PPRuNe Forums

PPRuNe Forums (https://www.pprune.org/)
-   Passengers & SLF (Self Loading Freight) (https://www.pprune.org/passengers-slf-self-loading-freight-61/)
-   -   BA delays at LHR - Computer issue (https://www.pprune.org/passengers-slf-self-loading-freight/595169-ba-delays-lhr-computer-issue.html)

Caribbean Boy 30th May 2017 22:15


Originally Posted by Tay Cough (Post 9787706)
Wasn't Comet House pulled down years ago?

Yes, and Speedbird House (next to TBA if memory serves me right) in 1998.

Tay Cough 30th May 2017 22:27

Maybe that's the problem. :rolleyes:

PanzerJohn 30th May 2017 22:53

I'm not sure if this is of any use..https://books.google.co.uk/books?id=...irways&f=false

G-CPTN 30th May 2017 23:15


Originally Posted by Ian W (Post 9787673)
In a machine room from my past, that no longer exists, a security guard groped for the light switch and powered down the research data center using the emergency switch despite its switch cover - rather obviously the lights did not come on although several smaller ones went off :eek:. So the guard groped further and found the light switch and realized that the wrong switch had been used so switched it back on again and went on his way not realizing the chaos caused by the few minutes interruption and uncontrolled restoration. :D

This sounds like a similar occurrence.

Way back in the mid 1980s, I was working for a small engineering manufacturing company that ran its daily systems on Apple II computers using Visicalc (which took 20 minutes to load and a further 20 minutes to save work).
There was no UPS, just straight off the mains.

An electrician had been called in to do some work on lighting and he systematically pulled the fuses to see which circuit the faulty lighting was on.

When he was challenged about his action which had 'crashed' all the computers, he replied that he had immediately replaced the fuse "so it couldn't have had any effect".

He obviously had no comprehension of how computers worked (and didn't work).

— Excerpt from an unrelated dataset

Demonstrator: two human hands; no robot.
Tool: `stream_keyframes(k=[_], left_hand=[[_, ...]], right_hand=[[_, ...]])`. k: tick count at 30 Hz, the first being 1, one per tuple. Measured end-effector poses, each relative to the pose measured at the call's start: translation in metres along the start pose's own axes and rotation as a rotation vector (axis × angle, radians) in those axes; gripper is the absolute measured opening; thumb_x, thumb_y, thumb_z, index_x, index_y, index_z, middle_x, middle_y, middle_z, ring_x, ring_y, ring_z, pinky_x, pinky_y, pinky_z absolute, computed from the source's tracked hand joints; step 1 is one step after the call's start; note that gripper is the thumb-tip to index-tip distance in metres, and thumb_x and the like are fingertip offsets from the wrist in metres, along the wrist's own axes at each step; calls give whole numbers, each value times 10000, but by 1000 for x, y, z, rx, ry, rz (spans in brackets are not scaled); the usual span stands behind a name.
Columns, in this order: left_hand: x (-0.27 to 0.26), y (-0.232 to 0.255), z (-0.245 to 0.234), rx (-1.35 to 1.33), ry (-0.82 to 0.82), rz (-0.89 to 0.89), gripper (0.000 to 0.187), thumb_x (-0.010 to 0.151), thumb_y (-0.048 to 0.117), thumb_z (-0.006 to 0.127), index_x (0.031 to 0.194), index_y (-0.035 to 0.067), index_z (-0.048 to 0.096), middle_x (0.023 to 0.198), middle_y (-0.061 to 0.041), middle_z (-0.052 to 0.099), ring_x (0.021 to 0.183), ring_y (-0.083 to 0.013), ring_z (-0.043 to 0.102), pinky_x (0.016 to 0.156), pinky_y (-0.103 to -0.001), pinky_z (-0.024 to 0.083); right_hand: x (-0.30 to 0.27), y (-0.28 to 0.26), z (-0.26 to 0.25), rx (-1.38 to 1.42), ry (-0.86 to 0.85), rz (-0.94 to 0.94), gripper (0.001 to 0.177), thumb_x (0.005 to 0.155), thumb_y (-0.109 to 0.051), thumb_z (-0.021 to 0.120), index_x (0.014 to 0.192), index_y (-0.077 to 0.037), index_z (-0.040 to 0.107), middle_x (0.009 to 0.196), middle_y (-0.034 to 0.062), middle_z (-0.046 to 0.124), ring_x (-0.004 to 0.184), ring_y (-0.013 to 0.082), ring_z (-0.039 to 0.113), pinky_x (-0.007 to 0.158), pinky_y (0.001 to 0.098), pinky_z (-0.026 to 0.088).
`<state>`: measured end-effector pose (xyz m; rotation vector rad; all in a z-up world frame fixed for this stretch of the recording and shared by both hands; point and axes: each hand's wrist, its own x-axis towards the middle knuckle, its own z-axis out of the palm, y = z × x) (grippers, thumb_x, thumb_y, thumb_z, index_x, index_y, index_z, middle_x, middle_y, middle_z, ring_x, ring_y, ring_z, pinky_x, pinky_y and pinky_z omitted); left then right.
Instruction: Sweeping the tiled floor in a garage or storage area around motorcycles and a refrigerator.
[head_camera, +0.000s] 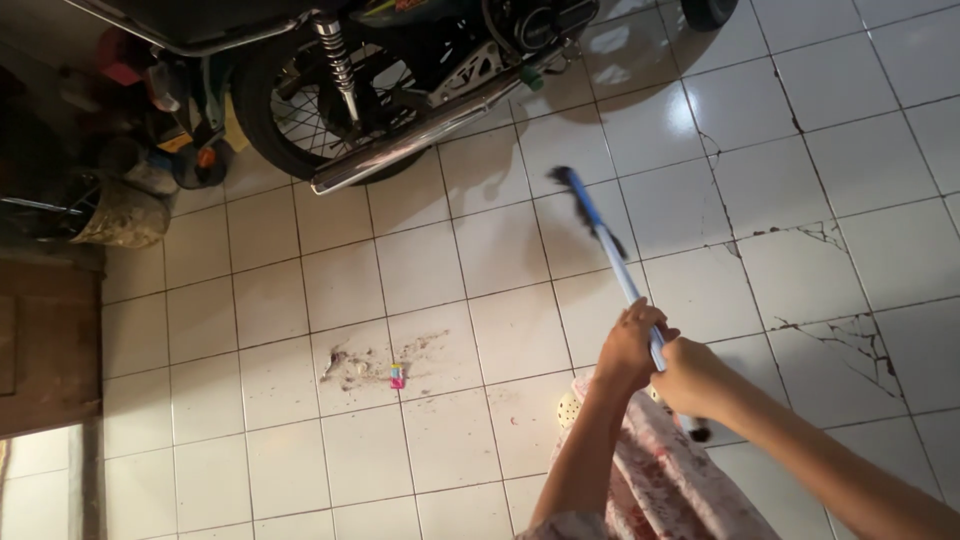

Each computer operator lost all the work that they had input in that session.

Self Loading Freight 31st May 2017 00:33

So power failed at a UPS - wrong switch hit, or whatever. Which happpens, and UPSs fail anyway.

Thereafter, though: I know that bringing servers up all at once can lead to mayhem, but 'serious physical damage'? It also sounds very much as if failover to the other site was badly broken - obviously it was - but it's hard to make sense of the D Tel's narrative around that point.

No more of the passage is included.